Other notable attributes include dual card slots: one slot supports UDMA-7 CompactFlash cards, the other accommodates XQD media cards-the first pro camera to make use of this new (and fast) format. The camera boasts shooting speeds of up to 10fps (JPEG or NEF/RAW) with full autofocus and autoexposure. Burst shooting of 11fps can be achieved, but AF and exposure are locked at the first frame.
Multiple bracketing options are complements by a 2-shot HDR feature. Nikon's Active D-Lighting is also available to balance out high contrast and backlit scenes.
While there are a number of other enhancements-including the ability to load IPTC presets, a wired LAN port and wireless (the latter via the new WT-5A) -Nikon has really stepped up the D4's video capabilities. Full HD 1080p video at 30/24fps or 720- at 60fps is available, utilizing B-Frame compression and H.264/MPEG-4AVC format. Video can be captured in up to 20 minute clips.

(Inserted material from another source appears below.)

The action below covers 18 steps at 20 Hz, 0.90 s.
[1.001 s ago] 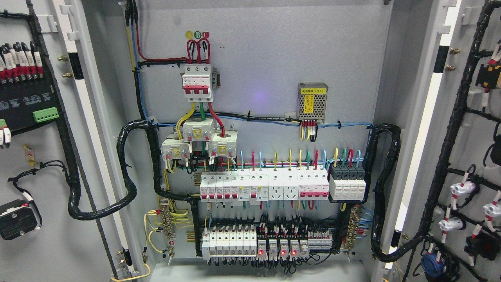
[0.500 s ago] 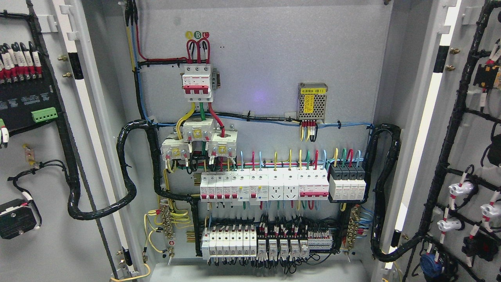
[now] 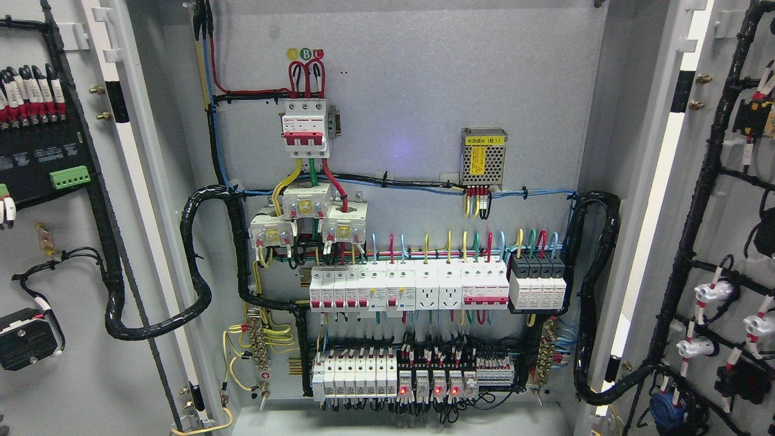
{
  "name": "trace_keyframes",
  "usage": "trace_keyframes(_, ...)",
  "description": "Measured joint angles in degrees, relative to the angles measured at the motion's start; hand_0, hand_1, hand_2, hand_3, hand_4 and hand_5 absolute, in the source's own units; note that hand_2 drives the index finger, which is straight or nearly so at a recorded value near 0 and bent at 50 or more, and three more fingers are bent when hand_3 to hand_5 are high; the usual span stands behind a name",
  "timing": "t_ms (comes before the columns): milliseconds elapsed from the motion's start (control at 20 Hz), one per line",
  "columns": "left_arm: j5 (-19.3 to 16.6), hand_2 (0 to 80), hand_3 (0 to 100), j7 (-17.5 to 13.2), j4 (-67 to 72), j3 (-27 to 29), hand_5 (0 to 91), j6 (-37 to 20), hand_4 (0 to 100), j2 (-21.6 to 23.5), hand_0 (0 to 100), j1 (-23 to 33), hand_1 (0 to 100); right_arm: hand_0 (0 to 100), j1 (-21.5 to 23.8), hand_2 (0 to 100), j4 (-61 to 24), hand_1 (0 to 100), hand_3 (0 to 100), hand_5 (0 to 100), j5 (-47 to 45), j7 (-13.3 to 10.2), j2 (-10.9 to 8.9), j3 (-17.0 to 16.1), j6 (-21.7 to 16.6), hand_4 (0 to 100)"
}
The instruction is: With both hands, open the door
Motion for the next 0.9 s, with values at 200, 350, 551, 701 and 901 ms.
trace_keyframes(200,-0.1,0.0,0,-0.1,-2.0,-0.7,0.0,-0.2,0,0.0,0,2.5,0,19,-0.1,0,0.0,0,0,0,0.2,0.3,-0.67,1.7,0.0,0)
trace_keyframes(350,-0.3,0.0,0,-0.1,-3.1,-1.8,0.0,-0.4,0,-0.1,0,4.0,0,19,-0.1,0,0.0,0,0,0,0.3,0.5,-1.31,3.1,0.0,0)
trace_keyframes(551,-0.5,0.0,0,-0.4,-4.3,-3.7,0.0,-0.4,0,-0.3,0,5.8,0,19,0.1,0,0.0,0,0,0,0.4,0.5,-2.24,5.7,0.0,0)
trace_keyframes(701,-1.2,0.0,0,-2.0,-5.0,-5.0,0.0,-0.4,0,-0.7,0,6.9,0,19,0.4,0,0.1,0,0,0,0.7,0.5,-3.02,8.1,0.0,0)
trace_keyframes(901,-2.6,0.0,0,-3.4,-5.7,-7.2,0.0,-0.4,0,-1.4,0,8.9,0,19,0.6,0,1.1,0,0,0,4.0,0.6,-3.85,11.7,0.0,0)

Additional flexibility is available by shooting FX, DX or in a 2.7x crop mode at 1080p. With DX mode's 1.5x and the 2.7x crop factor, user's benefit from the extra telephoto range while maintaining full HD resolution.
Full manual exposure control is available in video mode, with access to the D4's extreme ISO range. Separate settings for video and for still can be maintained, for seamless switching between the two modes.
Manual focus is, of course, available in video mode but so is full-time AF-normal, wide area, face detection and subject tracking, thanks to speedy contrast detect AF.
Although the camera records in monaural, stereo sound can be recorded via an external microphone, with up to 20 steps of sensitivity. More importantly, the D4 is equipped with a stereo headphone jack to monitor audio levels during recording, with output levels adjustable in up to 30 steps.
Even more impressive is the camera's ability to bypass the media cards and output uncompressed video directly via the HDMI port. This allows the user to stream the footage to a monitor and/or direct it to an external recording device.
Stop motion video has never been easier than with the D4. In addition to Nikon's standard time lapse feature, the camera will now produce a full, 1080 stop motion video in-camera. You can't choose the individual frames of course, but a few capture and playback options are user selectable.
While in many ways, the D4 goes head-to-head with the more expensive Canon EOS 1DX, it's clear that Nikon has pushed this camera to meet the needs of pros who-by choice or necessity-have expanded their image capture into the world of video but want to maintain excellence in speed and quality for still imagining as well. We're excited about shooting with the D4 and will give you the full scoop once we get our hands on a test unit.
Pricing and availability
The D4 will be available in February for $6,000. Also be sure to check out the new NIKKOR 85mm, f/1.8 lens-perfect for portraits, this affordably-priced, $500 lens will be available in March.